His output is, by any stretch, prodigious, as he has over 45 works of varied description to his credit. Though he earned his plaudits as a novelist and a storyteller extraordinaire, he has written and experimented with diverse literary forms such as children’s literature, plays, essays, autobiography, travelogues, and journalistic writing. Unlike other serious writers, he believed that a writer must reach out to the people through all possible modes of communication. Some of the qualities that set him apart as a writer are his sincere, passionate engagement with issues close to his heart, his remarkable, often rare control, even restraint over the artistic material, authenticity of his beliefs and convictions, and an unsparing, no-holds-barred articulation of it all in several of his works, fiction, non-fiction or otherwise.
Gurdial Singh has, indeed, left a rich literary/cultural legacy behind. It will take us years, if not decades, to understand the exact measure of influence his writings would exercise on Punjabi mind, society and culture.
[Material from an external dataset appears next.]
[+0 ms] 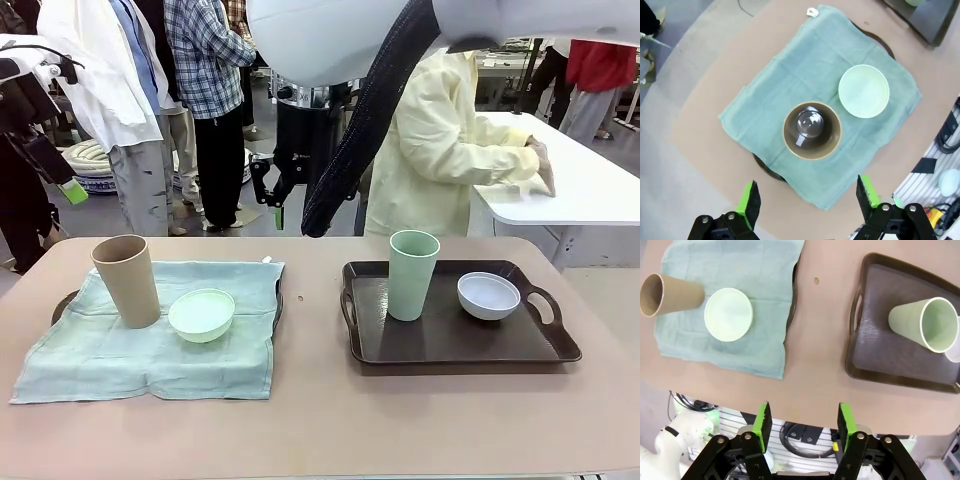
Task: Set up a tray with a mat and arrange the tableware.
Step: Pick up the Picnic Bowl and Reusable plastic cup from the Handle tray in front of the human's position and hold them in the air.
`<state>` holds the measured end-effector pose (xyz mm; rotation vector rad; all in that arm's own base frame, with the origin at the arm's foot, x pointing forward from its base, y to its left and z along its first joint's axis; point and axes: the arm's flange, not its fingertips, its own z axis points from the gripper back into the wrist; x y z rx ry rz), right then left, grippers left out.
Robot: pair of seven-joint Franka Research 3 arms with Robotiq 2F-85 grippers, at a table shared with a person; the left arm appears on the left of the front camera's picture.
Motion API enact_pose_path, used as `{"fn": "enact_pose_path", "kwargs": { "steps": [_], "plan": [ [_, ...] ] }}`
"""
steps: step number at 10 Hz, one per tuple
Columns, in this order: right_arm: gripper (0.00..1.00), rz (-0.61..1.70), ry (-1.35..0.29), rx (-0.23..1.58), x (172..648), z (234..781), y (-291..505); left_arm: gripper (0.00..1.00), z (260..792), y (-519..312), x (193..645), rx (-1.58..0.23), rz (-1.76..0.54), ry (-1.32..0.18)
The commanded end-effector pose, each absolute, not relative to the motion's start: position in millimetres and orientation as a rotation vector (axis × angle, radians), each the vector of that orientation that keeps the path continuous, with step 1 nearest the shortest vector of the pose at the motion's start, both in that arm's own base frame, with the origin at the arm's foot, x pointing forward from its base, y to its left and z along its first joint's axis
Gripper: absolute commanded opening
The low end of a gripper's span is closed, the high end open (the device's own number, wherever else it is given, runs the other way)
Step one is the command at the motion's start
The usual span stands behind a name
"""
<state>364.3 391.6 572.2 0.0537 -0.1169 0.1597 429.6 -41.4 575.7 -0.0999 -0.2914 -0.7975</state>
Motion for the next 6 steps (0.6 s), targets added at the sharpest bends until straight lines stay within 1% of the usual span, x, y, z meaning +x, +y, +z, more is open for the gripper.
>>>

In some ways, his contribution has been mapped out already, but there is so much more that remains to be discovered.
I have no hesitation in saying that the real assessment of Gurdial Singh’s work is possible only if he is placed among the best the World Literature has produced in the recent times. He could confidently rub shoulders with the likes of Chinua Achebe, Ngugi Wa Thiongo, Naguib Mahfouz and Simin Daneshwar.
Until then, he rests among the stars, with evening dew shedding silent tears over the departure of nature’s very own, gem of a child.